Undetectable’ vs. suppressed’
How low? That’s an important question, and one that raises the problem of referring to undetectable virus and complete suppression as if they were synonymous. Undetectable virus means virus is undetectable using current assays. Complete suppression, on the other hand, is a biological phenomenon in which no virus is replicating. Most commercial assays are sensitive down to about 400 copies. A patient with 300 copies would be considered to have undetectable virus, and yet virus still would be present and replicating, Markowitz noted.
"You can keep patients at a level that allows less than complete suppression, and we know that the accumulation of mutations will take that viral load and make it climb," he said, adding that even with small amounts of replication, all regimens of currently approved drugs are doomed to failure.
At the same time, the meta-analysis on viral load and disease progression predicts that the failure would take years to result in disease, Saag noted. "If we can sustain somebody at 200 [copies] we could probably say, Hallelujah, they have 10 years of disease-free time.’"
For patients with healthy immune systems and low viral loads, three-drug regimens are usually adequate to bring virus down to nearly complete suppression. With sicker, drug-experienced patients, the situation is less predictable, the panel noted. Echoing an increasingly familiar refrain, Markowitz said he advocates hitting hard rather than light. "If you don’t get what you want and then you start adding drugs, that is the worst thing to do to spare the patient up front and then find yourself behind the eight ball."

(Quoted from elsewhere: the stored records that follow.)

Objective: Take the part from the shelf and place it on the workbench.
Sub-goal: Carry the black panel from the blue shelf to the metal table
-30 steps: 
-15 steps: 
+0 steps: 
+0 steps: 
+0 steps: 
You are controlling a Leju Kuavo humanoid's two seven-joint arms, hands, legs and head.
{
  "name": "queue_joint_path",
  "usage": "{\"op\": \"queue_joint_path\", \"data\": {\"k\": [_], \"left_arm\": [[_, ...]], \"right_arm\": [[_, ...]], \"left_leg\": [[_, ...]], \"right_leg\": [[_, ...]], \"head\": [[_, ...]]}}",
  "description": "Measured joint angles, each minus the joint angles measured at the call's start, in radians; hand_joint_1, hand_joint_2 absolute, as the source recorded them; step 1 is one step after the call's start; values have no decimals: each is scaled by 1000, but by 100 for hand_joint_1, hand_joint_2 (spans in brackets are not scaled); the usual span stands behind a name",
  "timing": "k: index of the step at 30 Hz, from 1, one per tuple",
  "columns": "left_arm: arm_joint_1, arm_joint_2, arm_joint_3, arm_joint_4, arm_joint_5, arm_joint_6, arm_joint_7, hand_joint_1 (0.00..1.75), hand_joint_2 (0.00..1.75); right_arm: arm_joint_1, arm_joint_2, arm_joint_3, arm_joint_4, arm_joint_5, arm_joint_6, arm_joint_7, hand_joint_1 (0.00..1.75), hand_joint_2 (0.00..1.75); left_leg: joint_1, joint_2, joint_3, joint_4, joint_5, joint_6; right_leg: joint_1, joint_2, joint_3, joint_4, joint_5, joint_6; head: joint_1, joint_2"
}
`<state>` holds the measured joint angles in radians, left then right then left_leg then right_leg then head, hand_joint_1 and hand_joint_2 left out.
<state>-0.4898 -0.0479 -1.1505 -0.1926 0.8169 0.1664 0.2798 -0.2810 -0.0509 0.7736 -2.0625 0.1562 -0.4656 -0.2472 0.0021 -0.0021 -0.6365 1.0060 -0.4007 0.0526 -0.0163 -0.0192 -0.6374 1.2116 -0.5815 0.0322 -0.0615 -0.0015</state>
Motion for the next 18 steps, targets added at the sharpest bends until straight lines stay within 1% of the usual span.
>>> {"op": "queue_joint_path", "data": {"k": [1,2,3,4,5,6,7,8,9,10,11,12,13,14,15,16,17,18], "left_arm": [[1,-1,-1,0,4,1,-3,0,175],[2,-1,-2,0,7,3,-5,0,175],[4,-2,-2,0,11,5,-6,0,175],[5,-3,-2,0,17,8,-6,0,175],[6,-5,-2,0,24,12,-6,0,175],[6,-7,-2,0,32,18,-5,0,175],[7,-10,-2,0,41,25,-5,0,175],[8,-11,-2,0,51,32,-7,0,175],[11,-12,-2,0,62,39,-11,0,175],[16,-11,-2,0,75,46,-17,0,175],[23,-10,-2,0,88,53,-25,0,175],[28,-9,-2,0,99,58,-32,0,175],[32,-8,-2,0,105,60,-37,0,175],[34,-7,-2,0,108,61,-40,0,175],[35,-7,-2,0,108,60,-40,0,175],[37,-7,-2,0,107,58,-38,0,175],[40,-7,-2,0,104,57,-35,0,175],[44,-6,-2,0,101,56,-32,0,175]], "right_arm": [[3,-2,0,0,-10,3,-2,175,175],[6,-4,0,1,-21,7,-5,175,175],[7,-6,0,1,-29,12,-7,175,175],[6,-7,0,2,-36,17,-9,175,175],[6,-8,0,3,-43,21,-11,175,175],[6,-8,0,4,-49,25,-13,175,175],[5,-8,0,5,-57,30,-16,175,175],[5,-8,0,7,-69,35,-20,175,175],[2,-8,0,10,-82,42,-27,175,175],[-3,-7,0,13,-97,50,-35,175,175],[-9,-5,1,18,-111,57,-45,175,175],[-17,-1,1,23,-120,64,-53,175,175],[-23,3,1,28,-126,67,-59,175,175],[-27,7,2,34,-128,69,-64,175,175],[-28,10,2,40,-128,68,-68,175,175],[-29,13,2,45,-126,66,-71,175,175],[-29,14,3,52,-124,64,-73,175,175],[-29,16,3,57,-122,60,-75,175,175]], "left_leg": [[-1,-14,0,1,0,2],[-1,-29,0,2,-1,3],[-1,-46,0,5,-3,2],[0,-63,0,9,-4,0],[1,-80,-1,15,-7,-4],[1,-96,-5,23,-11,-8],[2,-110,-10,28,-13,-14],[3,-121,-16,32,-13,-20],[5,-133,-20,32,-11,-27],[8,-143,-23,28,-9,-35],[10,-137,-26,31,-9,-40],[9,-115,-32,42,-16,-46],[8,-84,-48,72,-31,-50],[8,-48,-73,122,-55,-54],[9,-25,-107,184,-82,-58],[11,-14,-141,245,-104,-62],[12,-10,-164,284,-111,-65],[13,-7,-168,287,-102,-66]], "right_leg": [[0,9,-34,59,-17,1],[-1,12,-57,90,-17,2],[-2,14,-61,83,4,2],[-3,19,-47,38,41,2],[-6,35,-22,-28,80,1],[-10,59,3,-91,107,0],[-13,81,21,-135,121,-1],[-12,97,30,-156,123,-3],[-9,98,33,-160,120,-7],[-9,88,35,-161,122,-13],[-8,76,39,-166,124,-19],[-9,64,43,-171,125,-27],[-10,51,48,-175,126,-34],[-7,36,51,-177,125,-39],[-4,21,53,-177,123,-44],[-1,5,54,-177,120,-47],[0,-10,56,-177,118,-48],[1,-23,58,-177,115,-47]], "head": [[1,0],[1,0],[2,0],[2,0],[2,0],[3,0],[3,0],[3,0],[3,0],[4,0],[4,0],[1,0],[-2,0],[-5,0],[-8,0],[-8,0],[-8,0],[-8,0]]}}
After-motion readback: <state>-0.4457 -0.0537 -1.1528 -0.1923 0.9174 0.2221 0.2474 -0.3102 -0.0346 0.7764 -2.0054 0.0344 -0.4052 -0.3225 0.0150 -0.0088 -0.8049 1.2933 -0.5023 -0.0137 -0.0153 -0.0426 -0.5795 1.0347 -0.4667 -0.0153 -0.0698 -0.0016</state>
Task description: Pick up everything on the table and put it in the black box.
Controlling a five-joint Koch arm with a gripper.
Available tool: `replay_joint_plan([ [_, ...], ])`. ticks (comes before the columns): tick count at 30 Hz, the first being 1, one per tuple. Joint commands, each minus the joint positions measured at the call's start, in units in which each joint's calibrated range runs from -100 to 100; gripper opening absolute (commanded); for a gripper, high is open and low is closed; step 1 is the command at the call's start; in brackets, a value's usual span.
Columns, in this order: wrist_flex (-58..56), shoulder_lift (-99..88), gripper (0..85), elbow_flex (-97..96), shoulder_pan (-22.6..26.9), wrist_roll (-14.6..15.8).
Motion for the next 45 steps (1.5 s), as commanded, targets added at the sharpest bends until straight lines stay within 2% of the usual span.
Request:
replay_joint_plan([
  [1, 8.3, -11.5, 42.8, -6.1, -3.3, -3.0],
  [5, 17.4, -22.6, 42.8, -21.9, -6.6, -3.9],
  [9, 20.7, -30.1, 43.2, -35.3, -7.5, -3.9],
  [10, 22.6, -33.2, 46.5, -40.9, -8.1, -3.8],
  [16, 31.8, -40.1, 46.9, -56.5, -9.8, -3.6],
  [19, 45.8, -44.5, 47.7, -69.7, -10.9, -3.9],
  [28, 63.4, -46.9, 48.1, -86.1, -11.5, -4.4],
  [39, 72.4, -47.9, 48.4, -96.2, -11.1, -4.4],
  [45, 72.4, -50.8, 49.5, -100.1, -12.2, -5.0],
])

Many clinicians don’t understand that the number of treatment options is more limited than expected, despite the fact that 11 antiretroviral drugs are now on the market and can be used in various combinations. Because many of the drugs have overlapping resistance patterns, one drug company researcher’s mathematical calculations estimate that, after initiating triple-drug therapy, a patient has only two other effective combinations to switch to.
In some cases, the best option for patients who are drug-experienced and not achieving undetectable levels may be to just buy time, said Nadler. Several new protease inhibitors are coming through the pipeline and may have different resistance profiles. The panel noted, however, that it will take not just one new drug, but rather a combination of two or three new drugs to have a significant impact on drug-experienced patients.